Will a Yellow Dog Still Hunt?
At 30 pages, Justice Ginsburg’s dissent was notably longer than the 25-page majority opinion. It told the story behind the statutes such as the NLRA, a story of the disproportionate power that employers once wielded over individual employees — and of a legislative scheme to fix that imbalance by enlisting the power of federal courts and by allowing workers to band together.
As Justice Ginsburg noted, employers’ rallying cry before the Great Depression had been “liberty of contract.” If workers signed away their rights — to join a union, for instance — who were Congress and the courts to interfere? But such “liberty” was wholly one-sided, and the resulting “yellow dog contracts” were reviled as coercive and unfair. The NLRA aimed to eliminate them.
The putative agreements in Epic Systems and its two consolidated cases, said Justice Ginsburg, strongly echo those of the yellow dog era. As an example, she cited the actions of Epic Systems, a Wisconsin-based software developer that e-mailed its employees an “agreement” in which they surrendered any right to collective legal action — and said, in essence, that anyone who disagreed should quit.
Such demands used to be rare: In 1992, only 2 percent of non-union companies required arbitration for the settlement of disputes. Today, emboldened by the Supreme Court’s embrace of the FAA, more than half do so. Among these, the proportion of agreements that prohibit class arbitration has doubled in just the last few years, so that individual arbitration — impractical for employees in many cases — is the only remaining channel for legal disputes for about 25 million workers.
Without a doubt, the ban on class actions will continue to spread quickly. The FAA is the new, undead face of “liberty of contract.” It seems stoppable, today, only by an act of U.S. Congress — which, in turn, seems to require a new Congress.
Remaining Options for Employees
What can employees do to protect their options? Some claims cannot easily be pursued individually, and it is hard to imagine that this Court — even steeled by Justice Scalia’s ghost — will force groups of employees to waive collective action for discrimination under statutes such as Title VII of the Civil Rights Act of 1964. That remains to be seen, however, and some brave groups must litigate the matter.

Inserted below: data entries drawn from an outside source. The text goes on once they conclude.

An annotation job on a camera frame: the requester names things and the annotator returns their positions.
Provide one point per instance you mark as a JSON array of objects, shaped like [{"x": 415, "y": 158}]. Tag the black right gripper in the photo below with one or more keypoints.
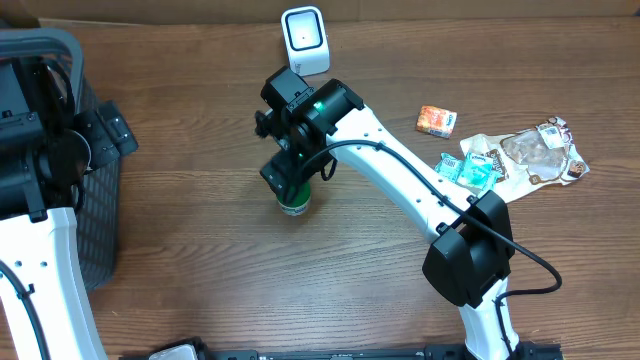
[{"x": 288, "y": 165}]

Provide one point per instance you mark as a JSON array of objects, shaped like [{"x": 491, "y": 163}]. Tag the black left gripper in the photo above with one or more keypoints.
[{"x": 111, "y": 148}]

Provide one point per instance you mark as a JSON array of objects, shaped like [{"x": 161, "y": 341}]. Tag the green lid jar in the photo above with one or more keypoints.
[{"x": 296, "y": 201}]

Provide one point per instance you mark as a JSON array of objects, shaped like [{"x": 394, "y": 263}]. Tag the orange tissue pack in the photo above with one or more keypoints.
[{"x": 436, "y": 121}]

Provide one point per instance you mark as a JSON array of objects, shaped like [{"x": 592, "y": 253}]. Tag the teal packet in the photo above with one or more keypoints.
[{"x": 449, "y": 167}]

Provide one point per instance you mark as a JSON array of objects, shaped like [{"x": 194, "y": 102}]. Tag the Kleenex tissue pack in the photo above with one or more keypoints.
[{"x": 477, "y": 173}]

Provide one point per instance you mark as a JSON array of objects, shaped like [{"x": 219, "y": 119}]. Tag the clear dried mushroom bag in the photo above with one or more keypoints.
[{"x": 546, "y": 152}]

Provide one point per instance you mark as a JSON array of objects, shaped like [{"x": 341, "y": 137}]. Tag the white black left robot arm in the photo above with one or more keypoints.
[{"x": 48, "y": 147}]

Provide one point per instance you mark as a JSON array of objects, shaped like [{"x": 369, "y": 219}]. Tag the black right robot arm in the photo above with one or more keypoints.
[{"x": 470, "y": 238}]

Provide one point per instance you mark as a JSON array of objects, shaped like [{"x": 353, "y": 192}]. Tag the white barcode scanner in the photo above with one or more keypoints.
[{"x": 306, "y": 40}]

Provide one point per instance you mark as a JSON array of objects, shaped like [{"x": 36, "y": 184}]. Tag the grey plastic mesh basket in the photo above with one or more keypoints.
[{"x": 98, "y": 219}]

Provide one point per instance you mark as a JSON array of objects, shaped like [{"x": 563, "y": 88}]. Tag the brown cardboard back panel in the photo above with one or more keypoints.
[{"x": 173, "y": 12}]

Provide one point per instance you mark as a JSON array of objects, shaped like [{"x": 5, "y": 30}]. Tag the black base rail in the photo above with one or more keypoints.
[{"x": 196, "y": 348}]

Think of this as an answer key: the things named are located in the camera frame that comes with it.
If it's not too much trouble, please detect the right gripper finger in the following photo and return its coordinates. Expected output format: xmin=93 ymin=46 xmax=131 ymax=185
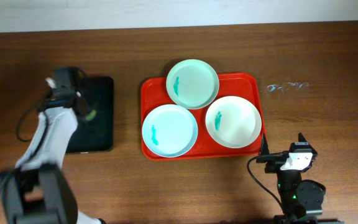
xmin=259 ymin=134 xmax=270 ymax=156
xmin=298 ymin=133 xmax=308 ymax=144

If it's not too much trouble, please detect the green yellow sponge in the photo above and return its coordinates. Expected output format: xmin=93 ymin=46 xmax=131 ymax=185
xmin=83 ymin=110 xmax=97 ymax=121

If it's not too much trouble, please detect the white plate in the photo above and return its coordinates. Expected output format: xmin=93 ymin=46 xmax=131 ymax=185
xmin=205 ymin=96 xmax=262 ymax=149

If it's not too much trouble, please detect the light blue plate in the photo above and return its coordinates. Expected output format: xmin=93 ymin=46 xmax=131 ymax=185
xmin=142 ymin=104 xmax=198 ymax=158

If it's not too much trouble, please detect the mint green plate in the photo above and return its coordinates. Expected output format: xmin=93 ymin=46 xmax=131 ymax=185
xmin=166 ymin=59 xmax=219 ymax=110

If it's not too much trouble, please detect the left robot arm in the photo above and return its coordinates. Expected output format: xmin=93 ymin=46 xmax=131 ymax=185
xmin=0 ymin=67 xmax=104 ymax=223

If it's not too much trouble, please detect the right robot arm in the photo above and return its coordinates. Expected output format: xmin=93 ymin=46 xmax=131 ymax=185
xmin=256 ymin=133 xmax=326 ymax=223

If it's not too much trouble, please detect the black plastic tray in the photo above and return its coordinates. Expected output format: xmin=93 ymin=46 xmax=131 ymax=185
xmin=67 ymin=77 xmax=114 ymax=154

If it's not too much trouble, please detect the red plastic tray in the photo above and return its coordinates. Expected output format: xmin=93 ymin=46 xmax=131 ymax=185
xmin=140 ymin=72 xmax=262 ymax=160

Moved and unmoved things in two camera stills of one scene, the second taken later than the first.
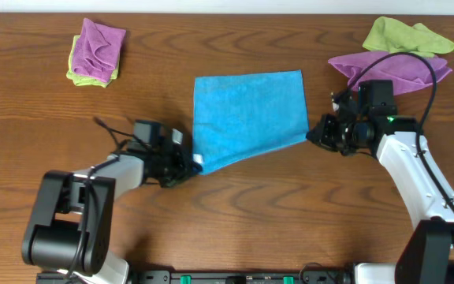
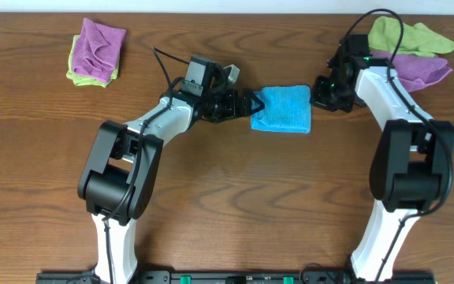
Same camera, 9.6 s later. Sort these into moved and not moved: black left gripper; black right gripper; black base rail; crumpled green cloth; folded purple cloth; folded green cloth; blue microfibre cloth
Moved: black right gripper; black left gripper; blue microfibre cloth
Not moved: black base rail; crumpled green cloth; folded green cloth; folded purple cloth
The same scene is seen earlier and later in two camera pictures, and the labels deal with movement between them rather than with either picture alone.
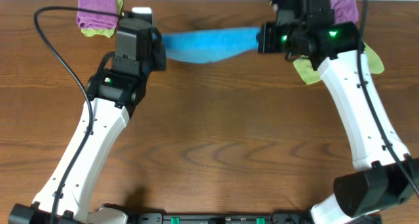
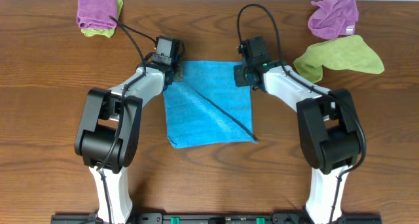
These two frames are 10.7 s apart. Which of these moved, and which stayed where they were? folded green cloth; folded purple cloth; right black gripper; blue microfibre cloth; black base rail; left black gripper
Moved: blue microfibre cloth; left black gripper; right black gripper
Stayed: folded purple cloth; black base rail; folded green cloth

In the meantime, state contract law must become a larger battleground: Depriving employees of collective action is unconscionable from a public policy perspective, regardless of whether the Supreme Court says it violates the NLRA, as any number of states should agree.
And we can’t neglect the power of naming and shaming. Consumers and employees alike may shun companies for their unethical business practices — and restricting employees’ rights in order to enforce secrecy and increase profit is an unethical practice, make no mistake.
In today’s tight labor market, employers ought to be touting their respect for employee rights. Beyond shaming, we can honor those who set an example. What company will disavow the new “Gorsuch option”? It’s time to step up.
R. Scott Oswald is managing principal of The Employment Law Group, P.C., which is based in Washington, D.C. He represents employees in disputes with their employers, but he was not involved in Epic Systems Corp. v. Lewis or its consolidated cases.
(Note: This version has been edited slightly from the version published by Law360, and carries a different headline.)